To do
Each line of the data that includes the string "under" is to be copied out.

(Recorded data)
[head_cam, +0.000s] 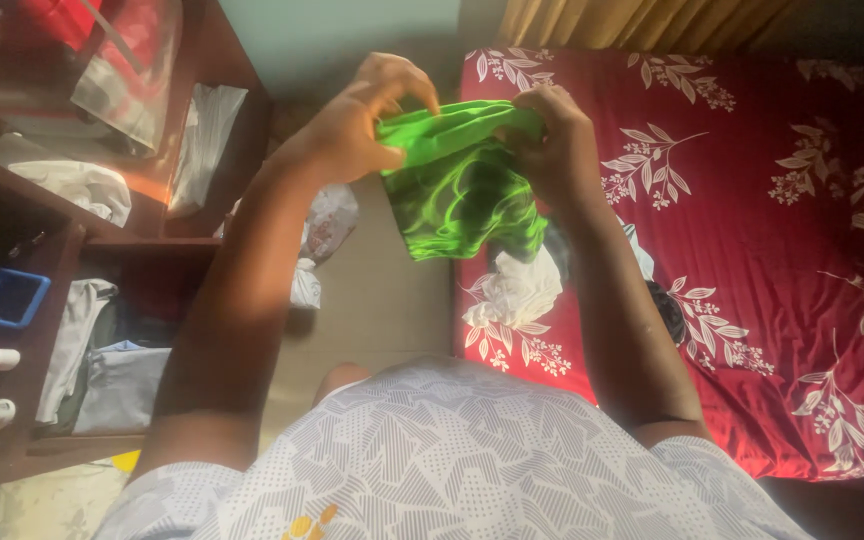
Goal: The person folds a light gray t-shirt on a bed, then places it into a dresser drawer. They repeat the process with a dark blue garment and a green garment, folding each and placing them into the same drawer.
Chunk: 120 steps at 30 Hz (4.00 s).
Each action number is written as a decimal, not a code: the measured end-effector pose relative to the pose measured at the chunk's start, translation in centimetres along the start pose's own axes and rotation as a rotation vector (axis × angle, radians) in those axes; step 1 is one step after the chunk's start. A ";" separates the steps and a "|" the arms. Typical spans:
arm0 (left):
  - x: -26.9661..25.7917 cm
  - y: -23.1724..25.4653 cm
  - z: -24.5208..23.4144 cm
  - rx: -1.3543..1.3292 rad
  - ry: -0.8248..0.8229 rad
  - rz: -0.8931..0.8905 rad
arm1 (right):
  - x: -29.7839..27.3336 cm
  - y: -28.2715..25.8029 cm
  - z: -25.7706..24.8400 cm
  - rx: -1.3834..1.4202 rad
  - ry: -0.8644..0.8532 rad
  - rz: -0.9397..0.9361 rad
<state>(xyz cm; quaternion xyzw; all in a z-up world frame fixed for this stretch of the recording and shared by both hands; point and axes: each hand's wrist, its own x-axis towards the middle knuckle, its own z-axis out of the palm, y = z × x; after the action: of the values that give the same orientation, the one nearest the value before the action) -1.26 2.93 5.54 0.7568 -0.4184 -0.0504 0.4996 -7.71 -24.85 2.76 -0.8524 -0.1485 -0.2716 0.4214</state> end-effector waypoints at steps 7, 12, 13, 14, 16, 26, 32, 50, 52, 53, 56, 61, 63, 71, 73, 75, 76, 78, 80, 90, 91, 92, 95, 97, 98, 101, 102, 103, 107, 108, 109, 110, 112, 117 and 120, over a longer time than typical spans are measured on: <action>2.5 1.8 3.2 0.562 -0.168 -0.319 | -0.1 -0.3 0.7 -0.068 -0.007 0.007; 4.6 0.7 4.1 0.549 -0.010 -0.391 | -0.9 -1.1 2.2 -0.115 0.037 0.082; 4.9 0.7 4.3 0.508 -0.010 -0.412 | -1.2 -1.2 2.5 -0.067 0.007 0.196; 5.1 0.8 4.6 0.468 -0.010 -0.433 | -1.3 -1.2 2.5 -0.012 -0.019 0.196; 5.7 1.1 5.0 0.443 -0.075 -0.525 | -1.3 -1.1 2.8 0.099 -0.067 0.192; 5.3 0.9 3.1 0.463 -0.191 -0.407 | -2.1 0.1 2.2 0.802 -0.216 0.347; 5.3 1.8 2.2 0.254 -0.118 -0.300 | -0.8 0.4 1.5 0.260 -0.099 -0.019; -1.4 -6.5 6.7 -0.565 0.009 -0.761 | -1.8 4.2 4.0 1.015 -0.160 0.634; -2.6 -6.6 8.7 -0.914 -0.124 -0.868 | -2.3 3.7 4.2 0.956 -0.140 0.543; -3.0 -6.6 9.5 -1.108 -0.150 -0.839 | -2.5 3.5 4.4 0.930 -0.180 0.514; -3.2 -7.9 10.8 -1.398 -0.068 -0.663 | -3.8 3.0 5.3 0.861 -0.314 0.400; -2.6 -12.4 11.5 -1.751 0.057 -0.440 | -7.0 2.0 6.5 0.590 -0.533 0.067; -2.7 -13.5 11.4 -1.659 0.059 -0.457 | -8.0 1.2 6.4 0.576 -0.633 0.291; -3.2 -10.8 11.3 -1.767 0.007 -0.365 | -8.3 0.2 5.0 0.550 -0.721 0.554; -2.9 -9.8 11.0 -1.787 -0.016 -0.329 | -7.3 0.5 5.1 0.647 -0.642 0.446; -2.1 -9.3 10.6 -1.764 -0.041 -0.284 | -6.7 0.3 5.1 0.772 -0.497 0.567; -1.9 -9.4 10.6 -1.737 -0.011 -0.268 | -6.4 0.1 5.1 0.833 -0.423 0.624; -1.6 -10.3 10.8 -1.685 0.060 -0.234 | -6.0 0.0 5.1 0.943 -0.346 0.635; -2.1 -11.8 11.4 -1.552 0.207 -0.248 | -5.5 0.3 5.2 1.043 -0.270 0.633; -3.8 -12.5 11.6 -1.615 0.350 -0.302 | -4.8 2.0 7.2 1.021 -0.150 0.619; -3.8 -11.4 11.1 -1.618 0.353 -0.342 | -4.8 1.9 7.3 1.022 -0.140 0.619; -3.8 -10.4 10.8 -1.621 0.356 -0.383 | -4.8 1.7 7.4 0.940 -0.140 0.606; -3.5 -8.5 10.2 -1.528 0.315 -0.437 | -4.9 1.3 7.3 0.664 -0.166 0.567; -3.3 -8.2 10.0 -1.428 0.315 -0.443 | -4.9 1.3 7.0 0.443 -0.213 0.535; -3.3 -8.2 9.9 -1.376 0.336 -0.443 | -4.8 1.4 7.1 0.312 -0.179 0.508; -3.6 -8.3 9.7 -1.340 0.395 -0.464 | -4.4 2.2 7.2 0.130 -0.086 0.445; -3.7 -8.3 9.5 -1.348 0.415 -0.474 | -4.3 2.7 7.0 0.209 -0.060 0.446; -3.9 -8.2 9.3 -1.340 0.406 -0.463 | -4.2 3.1 6.8 0.289 -0.036 0.448; -4.9 -7.8 8.2 -1.295 0.315 -0.418 | -3.2 4.7 6.4 0.747 -0.104 0.558; -5.2 -7.7 8.0 -1.280 0.278 -0.406 | -3.0 5.1 6.4 0.832 -0.144 0.593; -5.3 -7.6 7.9 -1.338 0.260 -0.406 | -2.7 5.4 6.5 0.917 -0.186 0.628; -5.5 -7.5 8.0 -1.396 0.241 -0.405 | -2.5 5.7 6.7 1.068 -0.261 0.705; -5.9 -7.4 8.0 -1.487 0.223 -0.384 | -2.4 6.0 7.9 1.373 -0.424 0.860; -8.3 -7.8 7.6 -1.585 0.218 -0.429 | -3.0 6.8 11.6 1.484 -0.554 0.946; -10.4 -8.4 7.8 -1.556 0.242 -0.435 | -3.2 7.4 14.4 1.373 -0.535 0.982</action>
<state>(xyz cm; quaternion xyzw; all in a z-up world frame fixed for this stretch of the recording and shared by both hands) -6.89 5.77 -8.56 0.2577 -0.0508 -0.3403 0.9029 -1.81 -17.89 -10.98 -0.4140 0.0103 0.2976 0.8602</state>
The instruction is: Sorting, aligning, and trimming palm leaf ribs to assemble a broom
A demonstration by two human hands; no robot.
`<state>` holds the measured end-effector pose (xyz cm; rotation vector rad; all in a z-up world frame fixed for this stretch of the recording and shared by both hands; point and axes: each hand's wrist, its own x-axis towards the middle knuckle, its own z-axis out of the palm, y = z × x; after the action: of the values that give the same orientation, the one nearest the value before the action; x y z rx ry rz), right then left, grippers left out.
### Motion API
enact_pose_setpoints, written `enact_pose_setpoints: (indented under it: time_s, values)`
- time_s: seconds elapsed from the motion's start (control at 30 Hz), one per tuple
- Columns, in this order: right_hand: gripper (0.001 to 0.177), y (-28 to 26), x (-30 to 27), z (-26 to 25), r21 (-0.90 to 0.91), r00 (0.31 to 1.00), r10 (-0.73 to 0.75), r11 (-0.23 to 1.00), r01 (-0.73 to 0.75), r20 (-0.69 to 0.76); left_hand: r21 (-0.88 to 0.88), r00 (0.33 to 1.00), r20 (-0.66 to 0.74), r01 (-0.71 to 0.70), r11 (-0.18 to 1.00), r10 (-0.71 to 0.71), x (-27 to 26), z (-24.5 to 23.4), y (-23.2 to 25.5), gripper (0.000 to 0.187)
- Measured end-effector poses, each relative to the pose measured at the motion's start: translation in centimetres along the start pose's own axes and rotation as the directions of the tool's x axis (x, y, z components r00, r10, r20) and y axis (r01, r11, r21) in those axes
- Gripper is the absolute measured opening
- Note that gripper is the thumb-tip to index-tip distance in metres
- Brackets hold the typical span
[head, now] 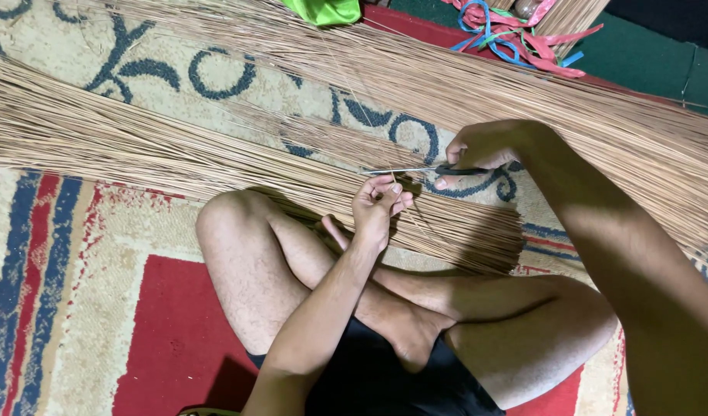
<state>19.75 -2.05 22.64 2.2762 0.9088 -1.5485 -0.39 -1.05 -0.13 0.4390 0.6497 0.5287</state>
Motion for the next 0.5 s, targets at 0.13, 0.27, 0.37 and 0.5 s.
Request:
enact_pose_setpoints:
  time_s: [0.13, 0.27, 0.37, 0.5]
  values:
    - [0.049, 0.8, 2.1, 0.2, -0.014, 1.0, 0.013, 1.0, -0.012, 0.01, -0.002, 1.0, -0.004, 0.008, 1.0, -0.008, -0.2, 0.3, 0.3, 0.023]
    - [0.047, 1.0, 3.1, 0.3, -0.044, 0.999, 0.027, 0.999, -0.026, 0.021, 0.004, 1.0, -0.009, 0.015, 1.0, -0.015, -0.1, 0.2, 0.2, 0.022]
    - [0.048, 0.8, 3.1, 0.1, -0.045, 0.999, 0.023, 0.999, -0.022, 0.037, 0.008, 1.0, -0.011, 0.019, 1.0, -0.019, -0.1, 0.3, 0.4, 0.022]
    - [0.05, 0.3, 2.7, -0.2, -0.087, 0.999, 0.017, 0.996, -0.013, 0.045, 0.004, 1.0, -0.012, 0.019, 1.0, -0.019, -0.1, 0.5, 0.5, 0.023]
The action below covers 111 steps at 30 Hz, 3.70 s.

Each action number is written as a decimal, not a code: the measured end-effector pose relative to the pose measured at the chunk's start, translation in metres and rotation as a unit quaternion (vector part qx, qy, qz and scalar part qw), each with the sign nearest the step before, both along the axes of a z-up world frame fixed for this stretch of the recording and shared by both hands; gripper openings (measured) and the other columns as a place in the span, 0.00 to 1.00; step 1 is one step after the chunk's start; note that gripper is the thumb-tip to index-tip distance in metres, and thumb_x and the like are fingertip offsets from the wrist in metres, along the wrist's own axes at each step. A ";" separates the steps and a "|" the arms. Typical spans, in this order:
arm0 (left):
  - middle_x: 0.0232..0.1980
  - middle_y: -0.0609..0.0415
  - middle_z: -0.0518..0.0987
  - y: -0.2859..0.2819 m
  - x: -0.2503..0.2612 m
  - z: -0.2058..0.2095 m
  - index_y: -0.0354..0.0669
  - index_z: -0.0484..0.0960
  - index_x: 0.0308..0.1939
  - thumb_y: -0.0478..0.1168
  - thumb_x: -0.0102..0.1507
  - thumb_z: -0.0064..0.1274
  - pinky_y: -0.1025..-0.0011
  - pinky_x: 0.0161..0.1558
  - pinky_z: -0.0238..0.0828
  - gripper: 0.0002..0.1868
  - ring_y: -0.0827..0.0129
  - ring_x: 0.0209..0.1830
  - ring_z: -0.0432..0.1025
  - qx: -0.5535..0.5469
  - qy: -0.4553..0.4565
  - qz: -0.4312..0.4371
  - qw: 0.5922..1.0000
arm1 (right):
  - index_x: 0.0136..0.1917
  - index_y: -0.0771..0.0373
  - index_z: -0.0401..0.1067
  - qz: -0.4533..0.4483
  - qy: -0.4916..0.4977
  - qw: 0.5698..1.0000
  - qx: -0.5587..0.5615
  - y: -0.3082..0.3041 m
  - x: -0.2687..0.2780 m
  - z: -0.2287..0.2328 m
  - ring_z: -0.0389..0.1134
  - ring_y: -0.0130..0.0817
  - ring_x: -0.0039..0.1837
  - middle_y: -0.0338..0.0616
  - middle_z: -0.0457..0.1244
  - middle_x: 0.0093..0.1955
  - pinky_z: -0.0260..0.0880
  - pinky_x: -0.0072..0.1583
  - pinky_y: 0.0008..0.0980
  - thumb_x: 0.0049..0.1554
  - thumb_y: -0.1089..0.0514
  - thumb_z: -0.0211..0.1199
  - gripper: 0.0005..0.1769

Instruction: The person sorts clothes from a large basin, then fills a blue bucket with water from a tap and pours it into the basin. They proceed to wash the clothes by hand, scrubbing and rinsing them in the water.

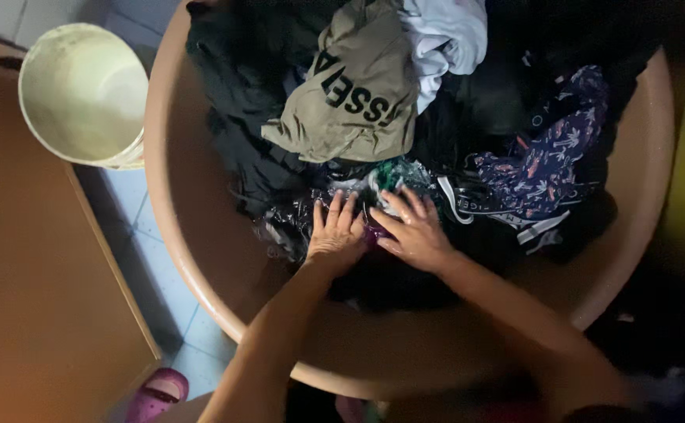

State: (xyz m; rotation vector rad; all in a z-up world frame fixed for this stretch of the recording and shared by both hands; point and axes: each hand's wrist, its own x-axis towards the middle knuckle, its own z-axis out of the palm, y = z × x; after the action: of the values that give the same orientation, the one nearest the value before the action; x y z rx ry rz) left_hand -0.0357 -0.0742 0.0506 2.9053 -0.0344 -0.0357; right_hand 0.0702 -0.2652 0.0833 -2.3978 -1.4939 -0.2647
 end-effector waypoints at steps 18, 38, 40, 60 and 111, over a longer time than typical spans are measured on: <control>0.84 0.38 0.42 -0.004 -0.017 0.081 0.56 0.46 0.80 0.74 0.48 0.62 0.27 0.69 0.34 0.66 0.43 0.83 0.37 -0.024 0.256 -0.064 0.964 | 0.83 0.44 0.53 -0.045 0.231 0.960 -0.152 0.020 0.026 -0.012 0.43 0.65 0.80 0.58 0.42 0.84 0.50 0.74 0.62 0.57 0.34 0.56 0.44; 0.51 0.45 0.81 0.033 -0.006 -0.084 0.43 0.84 0.51 0.42 0.65 0.48 0.54 0.59 0.73 0.15 0.49 0.55 0.76 -0.129 0.067 0.009 0.989 | 0.57 0.59 0.76 -0.141 0.406 0.903 -0.018 0.020 0.042 -0.063 0.72 0.56 0.51 0.55 0.70 0.49 0.70 0.54 0.50 0.59 0.42 0.66 0.22; 0.49 0.44 0.81 0.040 -0.011 -0.041 0.45 0.84 0.45 0.47 0.65 0.51 0.54 0.53 0.73 0.13 0.47 0.51 0.76 -0.162 0.128 0.020 0.978 | 0.57 0.58 0.76 -0.097 0.421 0.902 0.006 0.010 0.046 -0.021 0.72 0.52 0.56 0.52 0.70 0.53 0.71 0.57 0.46 0.55 0.44 0.69 0.21; 0.83 0.45 0.39 0.007 0.017 0.049 0.47 0.34 0.81 0.84 0.53 0.44 0.33 0.73 0.22 0.68 0.52 0.83 0.30 0.042 0.358 0.006 0.933 | 0.72 0.49 0.66 -0.066 0.195 0.969 -0.138 0.025 -0.021 -0.026 0.51 0.55 0.75 0.50 0.52 0.76 0.56 0.65 0.70 0.53 0.39 0.65 0.36; 0.61 0.44 0.76 -0.062 -0.016 0.031 0.57 0.78 0.58 0.45 0.65 0.57 0.28 0.69 0.51 0.17 0.47 0.66 0.70 -0.006 0.229 0.019 0.973 | 0.81 0.60 0.36 -0.025 0.240 0.882 -0.405 -0.070 -0.047 0.096 0.28 0.63 0.85 0.62 0.26 0.84 0.34 0.78 0.64 0.33 0.33 0.83 0.79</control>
State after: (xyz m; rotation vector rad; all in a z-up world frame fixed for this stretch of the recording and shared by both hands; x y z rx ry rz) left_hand -0.0516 -0.1365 0.0814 2.8096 0.0990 -0.6907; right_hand 0.0236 -0.3349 0.1790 -2.7637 -1.4586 1.0814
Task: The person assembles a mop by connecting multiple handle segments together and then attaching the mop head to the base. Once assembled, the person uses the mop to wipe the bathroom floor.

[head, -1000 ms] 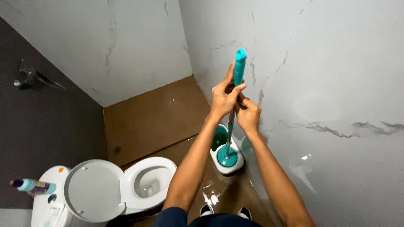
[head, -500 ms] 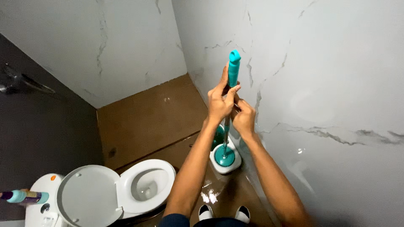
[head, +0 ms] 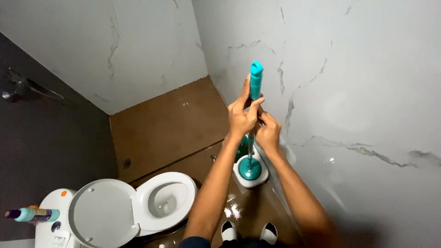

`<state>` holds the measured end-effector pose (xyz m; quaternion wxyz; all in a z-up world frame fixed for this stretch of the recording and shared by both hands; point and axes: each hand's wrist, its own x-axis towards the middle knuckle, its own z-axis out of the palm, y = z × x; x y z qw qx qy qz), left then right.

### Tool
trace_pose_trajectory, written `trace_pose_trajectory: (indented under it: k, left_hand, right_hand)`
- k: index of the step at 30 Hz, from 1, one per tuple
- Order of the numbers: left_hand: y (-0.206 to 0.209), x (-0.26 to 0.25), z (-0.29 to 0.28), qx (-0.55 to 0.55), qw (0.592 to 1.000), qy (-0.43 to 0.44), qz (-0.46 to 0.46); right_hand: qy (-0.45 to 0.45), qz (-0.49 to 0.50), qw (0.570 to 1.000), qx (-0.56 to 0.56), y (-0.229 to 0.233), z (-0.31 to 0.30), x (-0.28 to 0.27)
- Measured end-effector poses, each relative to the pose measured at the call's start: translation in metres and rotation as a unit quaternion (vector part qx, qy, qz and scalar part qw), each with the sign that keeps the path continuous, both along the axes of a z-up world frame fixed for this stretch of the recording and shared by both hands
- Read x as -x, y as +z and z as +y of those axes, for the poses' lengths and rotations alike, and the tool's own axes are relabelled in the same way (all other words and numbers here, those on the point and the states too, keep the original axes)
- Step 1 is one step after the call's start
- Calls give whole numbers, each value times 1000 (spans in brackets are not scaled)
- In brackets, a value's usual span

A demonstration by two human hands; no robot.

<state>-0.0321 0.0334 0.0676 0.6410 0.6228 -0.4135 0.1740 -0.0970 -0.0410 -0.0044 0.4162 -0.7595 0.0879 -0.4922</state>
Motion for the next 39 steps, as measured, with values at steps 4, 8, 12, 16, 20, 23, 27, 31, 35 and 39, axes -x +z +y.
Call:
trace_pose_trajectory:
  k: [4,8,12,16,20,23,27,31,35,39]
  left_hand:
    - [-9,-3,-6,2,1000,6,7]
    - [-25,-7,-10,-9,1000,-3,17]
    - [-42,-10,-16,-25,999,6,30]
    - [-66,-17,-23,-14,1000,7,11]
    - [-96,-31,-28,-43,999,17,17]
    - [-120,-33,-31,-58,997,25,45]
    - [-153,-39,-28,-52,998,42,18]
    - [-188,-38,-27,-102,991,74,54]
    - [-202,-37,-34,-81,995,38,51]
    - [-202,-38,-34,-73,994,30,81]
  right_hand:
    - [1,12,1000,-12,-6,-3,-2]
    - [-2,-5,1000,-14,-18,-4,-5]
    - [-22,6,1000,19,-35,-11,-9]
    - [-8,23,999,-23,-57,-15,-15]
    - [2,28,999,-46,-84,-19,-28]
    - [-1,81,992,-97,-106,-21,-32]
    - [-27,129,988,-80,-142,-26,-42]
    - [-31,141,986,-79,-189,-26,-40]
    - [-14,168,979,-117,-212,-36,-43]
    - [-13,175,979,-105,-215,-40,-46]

Answer
enact_pose_setpoints, written `enact_pose_setpoints: (indented under it: time_s, values)`
trace_pose_trajectory, written `trace_pose_trajectory: (indented under it: k, left_hand, right_hand)`

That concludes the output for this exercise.